3.8  INFORMATION SUPPLIED BY BSQUARE

     None of the information supplied or to be supplied by BSQUARE for inclusion
in the Shareholder Materials, including the SEC Documents, at the date such
information was supplied prior to the time the shareholders of the Company were
requested to approve the Merger at either a special meeting of the Company's
shareholders or by executing a written consent, contained or will contain any
untrue statement of a material fact or omits or will omit to state any material
fact required to be stated therein or necessary in order to make the statements
therein, in light of the circumstances under which they are made, not materially
misleading; provided, however, that BSQUARE makes no representations or
warranties regarding information furnished by or related to the Company.

3.9  FULL DISCLOSURE

     No information furnished by BSQUARE or Merger Sub to the Company or its
representatives in connection with this Agreement or the other Operative
Documents contains any untrue statement of a material fact or omits to state a
material fact necessary in order to make the statements so made or information
so delivered not misleading.

3.10 BROKERS OR FINDERS

     BSQUARE has not incurred, and will not incur, directly or indirectly, as a
result of any action taken by or on behalf of BSQUARE, any liability for
brokerage or finders' fees or

                                      -38-
<PAGE>   45
agents' commissions or any similar charges in connection with the Merger, this
Agreement or any transaction contemplated hereby that would result in a claim
against the Company or its shareholders.

3.11 CLAIMS AND LEGAL PROCEEDINGS

     There is no claim, action, suit, arbitration, criminal or civil
investigation or proceeding pending or involving or, to BSQUARE's knowledge,
threatened against BSQUARE or Merger Sub before or by any court or governmental
or nongovernmental department, commission, board, bureau, agency or
instrumentality, or any other Person, that questions the validity of this
Agreement or any action taken or to be taken by BSQUARE or Merger Sub pursuant
to this Agreement or in connection with the transactions contemplated hereby.

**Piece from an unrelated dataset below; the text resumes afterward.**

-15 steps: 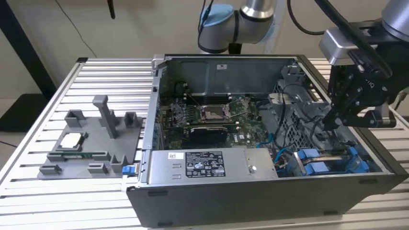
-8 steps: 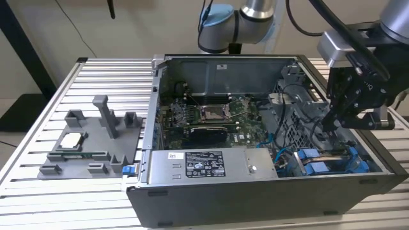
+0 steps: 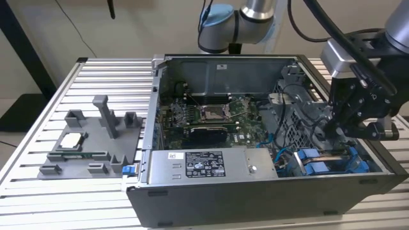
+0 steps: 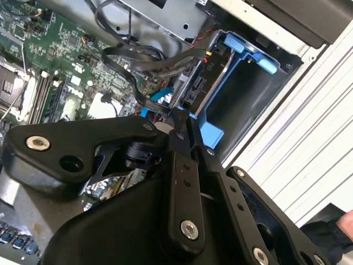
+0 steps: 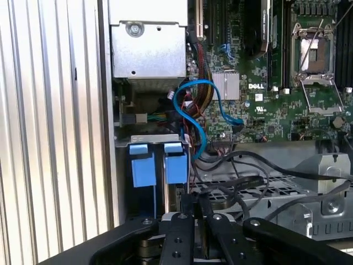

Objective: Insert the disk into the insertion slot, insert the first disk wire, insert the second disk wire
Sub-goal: 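Insert the second disk wire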

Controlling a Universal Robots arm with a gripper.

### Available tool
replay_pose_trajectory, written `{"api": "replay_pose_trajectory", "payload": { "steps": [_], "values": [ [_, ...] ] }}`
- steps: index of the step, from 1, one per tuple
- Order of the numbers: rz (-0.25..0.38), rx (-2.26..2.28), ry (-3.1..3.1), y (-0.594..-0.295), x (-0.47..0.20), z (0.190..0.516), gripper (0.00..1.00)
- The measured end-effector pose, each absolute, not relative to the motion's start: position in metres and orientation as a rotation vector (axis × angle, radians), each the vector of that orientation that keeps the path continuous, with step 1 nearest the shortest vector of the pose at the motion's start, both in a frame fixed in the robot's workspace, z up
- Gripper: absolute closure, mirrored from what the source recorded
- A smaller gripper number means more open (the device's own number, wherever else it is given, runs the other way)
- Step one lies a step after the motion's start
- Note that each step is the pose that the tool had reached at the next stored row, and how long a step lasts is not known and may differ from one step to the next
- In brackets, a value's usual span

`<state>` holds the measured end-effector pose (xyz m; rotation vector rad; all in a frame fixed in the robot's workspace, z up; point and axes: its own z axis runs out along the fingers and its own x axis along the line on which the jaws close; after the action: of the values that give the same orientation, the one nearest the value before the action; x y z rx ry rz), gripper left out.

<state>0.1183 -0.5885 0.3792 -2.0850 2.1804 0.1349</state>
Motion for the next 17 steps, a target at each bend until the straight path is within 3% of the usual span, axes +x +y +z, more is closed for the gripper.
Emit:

   ARTICLE IV - CONDITIONS PRECEDENT TO OBLIGATIONS OF BSQUARE AND MERGER SUB

     The obligations of BSQUARE and Merger Sub to perform and observe the
covenants, agreements and conditions hereof to be performed and observed by them
at or before the Closing shall be subject to the satisfaction of the following
conditions, which may be expressly waived only in writing signed by BSQUARE:

4.1  ACCURACY OF REPRESENTATIONS AND WARRANTIES

     The representations and warranties of the Company contained herein
(including applicable Exhibits or Schedules to the Company Disclosure
Memorandum) and in the other Operative Documents shall have been true and
correct in all material respects when made and, except (a) for changes
contemplated by this Agreement and the other Operative Documents and (b) to the
extent that such representations and warranties speak as of an earlier date,
shall be true and correct in all material respects as of the Closing Date, as
though made on that date.

4.2  PERFORMANCE OF AGREEMENTS

     The Company and the shareholders shall have performed in all material
respects all obligations and agreements and complied with all covenants
contained in this Agreement or any other Operative Document to be performed and
complied with by it at or prior to the Closing.

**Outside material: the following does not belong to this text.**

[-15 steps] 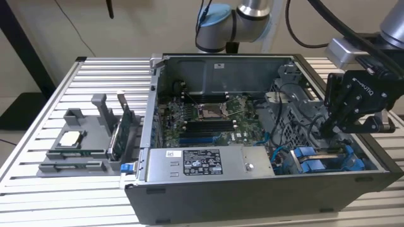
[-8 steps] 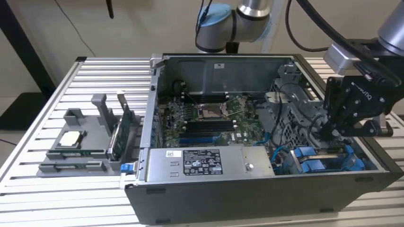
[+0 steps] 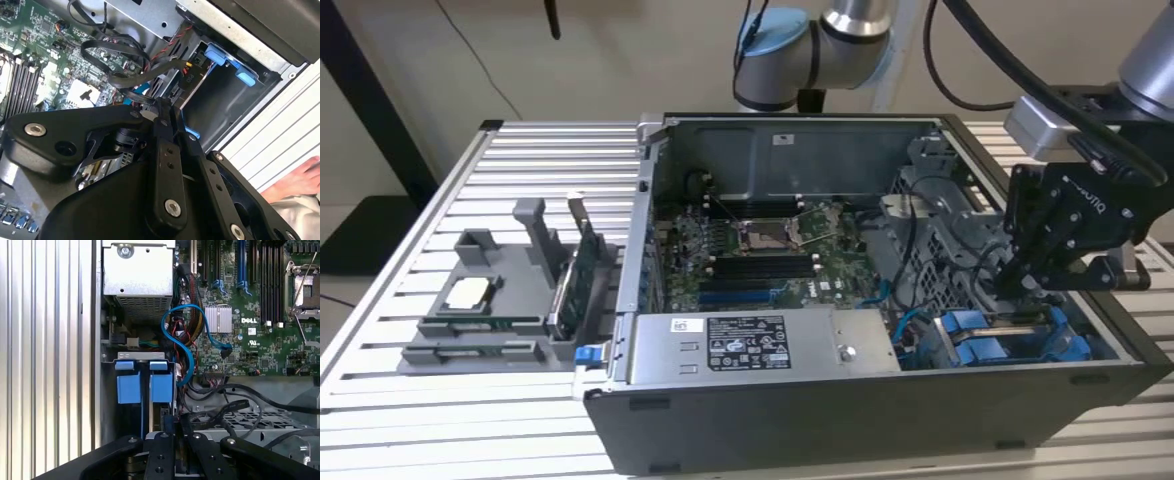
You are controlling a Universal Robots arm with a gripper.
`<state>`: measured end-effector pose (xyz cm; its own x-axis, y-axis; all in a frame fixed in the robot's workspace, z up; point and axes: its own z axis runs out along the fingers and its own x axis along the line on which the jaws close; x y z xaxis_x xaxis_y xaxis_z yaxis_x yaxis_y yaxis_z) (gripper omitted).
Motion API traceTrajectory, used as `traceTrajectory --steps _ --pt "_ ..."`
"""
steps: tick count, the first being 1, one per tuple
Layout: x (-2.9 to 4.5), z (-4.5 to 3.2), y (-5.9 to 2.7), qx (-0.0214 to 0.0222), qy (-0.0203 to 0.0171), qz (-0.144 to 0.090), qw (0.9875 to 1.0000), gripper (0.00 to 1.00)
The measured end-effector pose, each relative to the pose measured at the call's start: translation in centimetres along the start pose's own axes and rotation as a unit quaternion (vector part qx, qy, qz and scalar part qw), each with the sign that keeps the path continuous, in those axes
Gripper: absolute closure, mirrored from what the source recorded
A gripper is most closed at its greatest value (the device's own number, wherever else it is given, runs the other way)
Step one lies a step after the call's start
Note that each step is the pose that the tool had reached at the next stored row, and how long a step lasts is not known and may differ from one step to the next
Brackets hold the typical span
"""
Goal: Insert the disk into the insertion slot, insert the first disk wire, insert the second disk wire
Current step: 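Insert the second disk wire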
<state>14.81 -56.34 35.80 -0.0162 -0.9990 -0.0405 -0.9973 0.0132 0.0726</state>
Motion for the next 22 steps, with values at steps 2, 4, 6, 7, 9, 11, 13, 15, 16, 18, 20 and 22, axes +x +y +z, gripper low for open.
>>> traceTrajectory --steps 2,4,6,7,9,11,13,15,16,18,20,22 --pt "0.0 0.05 0.0 0.0 -0.0001 0.0 1.0 0.84" --pt "0.0 0.15 -0.01 0.0 -0.0001 0.0 1.0 0.84" --pt "0.01 0.28 -0.05 0.0 -0.0001 0.0 1.0 0.84" --pt "0.01 0.29 -0.14 0.0 0.0 0.0 1.0 0.84" --pt "0.01 0.38 -0.27 0.0 -0.0001 0.0 1.0 0.84" --pt "0.02 0.46 -0.43 0.0 0.0001 0.0 1.0 0.84" --pt "0.07 0.59 -0.54 0.0 0.0 0.0 1.0 0.84" --pt "0.11 0.73 -0.65 0.0 -0.0001 0.0 1.0 0.84" --pt "0.15 0.78 -0.73 0.0 0.0 0.0 1.0 0.84" --pt "0.23 0.92 -0.89 0.0 -0.0001 0.001 1.0 0.84" --pt "0.32 1.04 -0.97 0.0001 -0.0002 0.002 1.0 0.84" --pt "0.36 1.18 -0.98 0.0001 -0.0003 0.003 1.0 0.84"
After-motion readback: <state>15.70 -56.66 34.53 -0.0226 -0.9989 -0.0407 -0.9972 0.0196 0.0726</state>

4.3  OPINION OF COUNSEL FOR THE COMPANY

     BSQUARE shall have received the opinion letter of Wilson Sonsini Goodrich
and Rosati, counsel for the Company, dated the Closing Date, in a form
reasonably acceptable to the parties.


                                      -39-
<PAGE>   46
4.4  COMPLIANCE CERTIFICATE

     BSQUARE shall have received a certificate of the President and the Chief
Financial Officer of the Company, dated the Closing Date, in form and substance
reasonably satisfactory to BSQUARE, certifying that the conditions to the
obligations of the Company and the shareholders in Sections 4.1, 4.2, 4.5, 4.6,
4.13, 4.14, 4.15 and 4.17 have been fulfilled.

4.5  COMPANY MATERIAL ADVERSE EFFECT

     Since the date of this Agreement and through the Closing, there shall not
have occurred any change in the business, properties or prospects of the Company
that would have a Company Material Adverse Effect.

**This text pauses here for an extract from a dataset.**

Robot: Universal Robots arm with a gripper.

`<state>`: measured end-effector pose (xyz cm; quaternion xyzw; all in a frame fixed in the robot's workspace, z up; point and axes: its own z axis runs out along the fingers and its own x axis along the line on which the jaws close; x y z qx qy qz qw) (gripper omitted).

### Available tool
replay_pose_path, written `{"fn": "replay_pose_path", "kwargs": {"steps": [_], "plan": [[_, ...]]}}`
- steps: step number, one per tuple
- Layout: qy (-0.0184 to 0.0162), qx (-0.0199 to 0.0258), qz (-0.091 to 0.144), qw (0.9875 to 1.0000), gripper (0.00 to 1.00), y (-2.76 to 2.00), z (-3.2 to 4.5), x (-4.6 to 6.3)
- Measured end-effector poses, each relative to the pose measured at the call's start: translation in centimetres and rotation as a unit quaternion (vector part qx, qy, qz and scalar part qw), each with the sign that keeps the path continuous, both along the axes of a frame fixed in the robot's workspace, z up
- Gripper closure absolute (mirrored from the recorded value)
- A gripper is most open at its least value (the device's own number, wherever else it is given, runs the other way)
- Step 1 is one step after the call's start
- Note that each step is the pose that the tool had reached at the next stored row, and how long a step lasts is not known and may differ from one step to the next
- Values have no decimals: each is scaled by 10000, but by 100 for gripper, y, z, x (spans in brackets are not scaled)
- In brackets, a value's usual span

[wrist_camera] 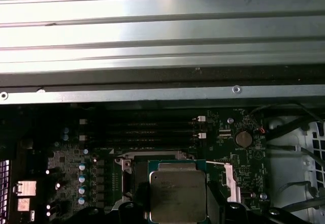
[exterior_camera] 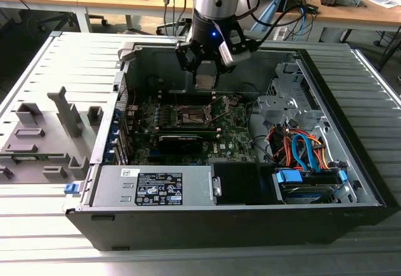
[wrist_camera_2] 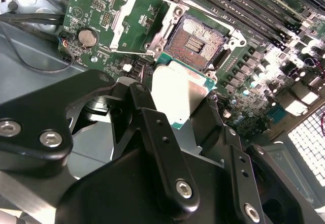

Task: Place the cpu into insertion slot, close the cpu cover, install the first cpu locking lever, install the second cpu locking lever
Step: 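Place the cpu into insertion slot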

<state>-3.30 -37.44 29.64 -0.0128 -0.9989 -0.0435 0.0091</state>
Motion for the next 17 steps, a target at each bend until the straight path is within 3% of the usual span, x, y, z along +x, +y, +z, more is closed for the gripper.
{"fn": "replay_pose_path", "kwargs": {"steps": [17], "plan": [[0,1,0,10000,46,-13,-34,0]]}}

4.6  APPROVALS AND CONSENTS

     All transfers of permits or licenses and all approvals of or notices to
public agencies, federal, state, local or foreign, the granting or delivery of
which is necessary for the consummation of the transactions contemplated hereby,
or for the continued operation of the Company, shall have been obtained, and all
waiting periods specified by law shall have passed.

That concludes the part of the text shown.